01 August 2024 Investing in an Indian company by foreign nationals involves specific regulatory and procedural requirements under Indian law. Here’s a detailed guide on how foreign nationals can become stakeholders and invest in a company, with a focus on real estate and construction sectors:

### **1. How a Foreign National Can Be a Stakeholder in a Company**

#### **Types of Foreign Investment:**

1. **Direct Investment:**
- **Foreign Direct Investment (FDI):** Foreign nationals can invest directly in an Indian company, either through equity or convertible debentures.
- **Ownership Limits:** Depending on the sector, FDI limits are set by the Foreign Exchange Management Act (FEMA) and sector-specific regulations. Real estate and construction have specific FDI regulations.

2. **Indirect Investment:**
- **Through a Foreign Entity:** A foreign company can invest in an Indian company. The foreign entity, which could be a parent company or a subsidiary, can hold equity or debt in the Indian company.

#### **Legal Framework:**
- **Foreign Exchange Management Act (FEMA), 1999:** Governs the investment process and ensures compliance with Indian foreign exchange laws.
- **Reserve Bank of India (RBI):** Regulates foreign investments and remittances.

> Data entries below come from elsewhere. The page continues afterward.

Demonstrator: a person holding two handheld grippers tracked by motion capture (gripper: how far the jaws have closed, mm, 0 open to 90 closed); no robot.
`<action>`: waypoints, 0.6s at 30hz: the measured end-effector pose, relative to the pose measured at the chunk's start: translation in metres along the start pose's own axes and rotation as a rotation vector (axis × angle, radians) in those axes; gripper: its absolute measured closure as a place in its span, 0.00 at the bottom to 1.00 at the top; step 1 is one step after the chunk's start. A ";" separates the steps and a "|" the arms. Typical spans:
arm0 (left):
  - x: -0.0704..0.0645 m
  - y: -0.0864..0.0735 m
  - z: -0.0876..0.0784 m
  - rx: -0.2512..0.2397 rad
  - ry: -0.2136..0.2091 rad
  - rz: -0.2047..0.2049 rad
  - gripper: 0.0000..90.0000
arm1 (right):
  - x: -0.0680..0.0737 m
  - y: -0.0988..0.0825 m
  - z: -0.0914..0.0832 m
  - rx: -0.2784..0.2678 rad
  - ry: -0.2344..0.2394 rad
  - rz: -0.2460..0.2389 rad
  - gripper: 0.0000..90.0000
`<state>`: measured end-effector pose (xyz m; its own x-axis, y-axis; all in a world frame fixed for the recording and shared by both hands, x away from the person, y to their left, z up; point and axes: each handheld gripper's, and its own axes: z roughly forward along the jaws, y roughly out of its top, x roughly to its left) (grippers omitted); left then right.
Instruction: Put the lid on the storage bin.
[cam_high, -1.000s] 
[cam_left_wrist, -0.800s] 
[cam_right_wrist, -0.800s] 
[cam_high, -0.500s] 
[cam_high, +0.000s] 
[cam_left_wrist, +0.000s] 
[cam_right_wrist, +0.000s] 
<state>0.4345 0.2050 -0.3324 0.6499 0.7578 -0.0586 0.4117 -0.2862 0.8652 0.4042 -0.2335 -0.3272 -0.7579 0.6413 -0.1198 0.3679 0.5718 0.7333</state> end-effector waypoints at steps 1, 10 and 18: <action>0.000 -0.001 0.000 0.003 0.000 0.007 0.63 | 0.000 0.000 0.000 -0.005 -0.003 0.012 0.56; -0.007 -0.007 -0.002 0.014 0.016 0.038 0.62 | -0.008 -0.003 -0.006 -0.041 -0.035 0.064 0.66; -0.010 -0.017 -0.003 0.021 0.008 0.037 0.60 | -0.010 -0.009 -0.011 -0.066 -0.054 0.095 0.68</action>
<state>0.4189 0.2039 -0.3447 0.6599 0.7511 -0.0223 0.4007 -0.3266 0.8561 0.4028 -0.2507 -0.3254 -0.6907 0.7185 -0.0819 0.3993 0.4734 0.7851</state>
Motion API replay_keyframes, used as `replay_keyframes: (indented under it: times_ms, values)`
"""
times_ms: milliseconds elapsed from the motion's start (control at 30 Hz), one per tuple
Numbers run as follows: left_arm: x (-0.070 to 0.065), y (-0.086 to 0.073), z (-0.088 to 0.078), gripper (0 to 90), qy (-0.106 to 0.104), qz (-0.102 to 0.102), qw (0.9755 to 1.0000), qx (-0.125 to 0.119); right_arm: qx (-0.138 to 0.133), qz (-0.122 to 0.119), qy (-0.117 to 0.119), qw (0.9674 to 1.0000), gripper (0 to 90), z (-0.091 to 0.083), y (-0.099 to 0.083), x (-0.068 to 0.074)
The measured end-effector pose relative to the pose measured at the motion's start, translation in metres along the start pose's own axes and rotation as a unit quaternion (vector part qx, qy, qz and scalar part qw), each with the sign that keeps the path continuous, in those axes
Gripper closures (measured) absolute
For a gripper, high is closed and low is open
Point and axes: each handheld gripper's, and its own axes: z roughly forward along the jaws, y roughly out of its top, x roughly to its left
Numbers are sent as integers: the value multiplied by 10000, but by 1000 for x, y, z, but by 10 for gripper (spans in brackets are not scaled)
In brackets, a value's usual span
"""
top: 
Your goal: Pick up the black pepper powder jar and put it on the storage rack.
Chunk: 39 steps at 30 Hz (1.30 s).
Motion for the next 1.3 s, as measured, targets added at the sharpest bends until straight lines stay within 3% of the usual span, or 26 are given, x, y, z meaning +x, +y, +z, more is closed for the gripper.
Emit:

### **2. How Foreign Nationals Can Invest Money**

#### **Investment Process:**

1. **Investment Channels:**
- **Equity Investment:** Purchase of shares or ownership stakes in the company.
- **Debt Investment:** Lending money or subscribing to debentures, which might be convertible into equity later.

2. **Regulatory Compliance:**
- **FEMA Regulations:** Ensure compliance with FEMA rules regarding foreign investment. FDI in real estate and construction must adhere to specific conditions under FEMA.
- **RBI Approval:** For certain types of investments, especially in sectors with restrictions or for non-resident investors, prior RBI approval may be required.

#### **Procedures for Remittance:**

1. **Incoming Remittance:**
- **Bank Account:** Foreign nationals should remit funds through a designated bank account in India. They should use the Foreign Inward Remittance Certificate (FIRC) as proof of the remittance.
- **KYC Compliance:** The foreign investor must complete KYC (Know Your Customer) requirements as specified by the bank and regulatory authorities.

2. **Documentation Required:**
- **FIRC:** Issued by the bank to confirm receipt of foreign funds.
- **FEMA Declaration:** Required for reporting the foreign investment to the RBI.
- **Form FC-GPR:** For reporting the investment to the RBI. This is filed within 30 days of the allotment of shares or convertible instruments.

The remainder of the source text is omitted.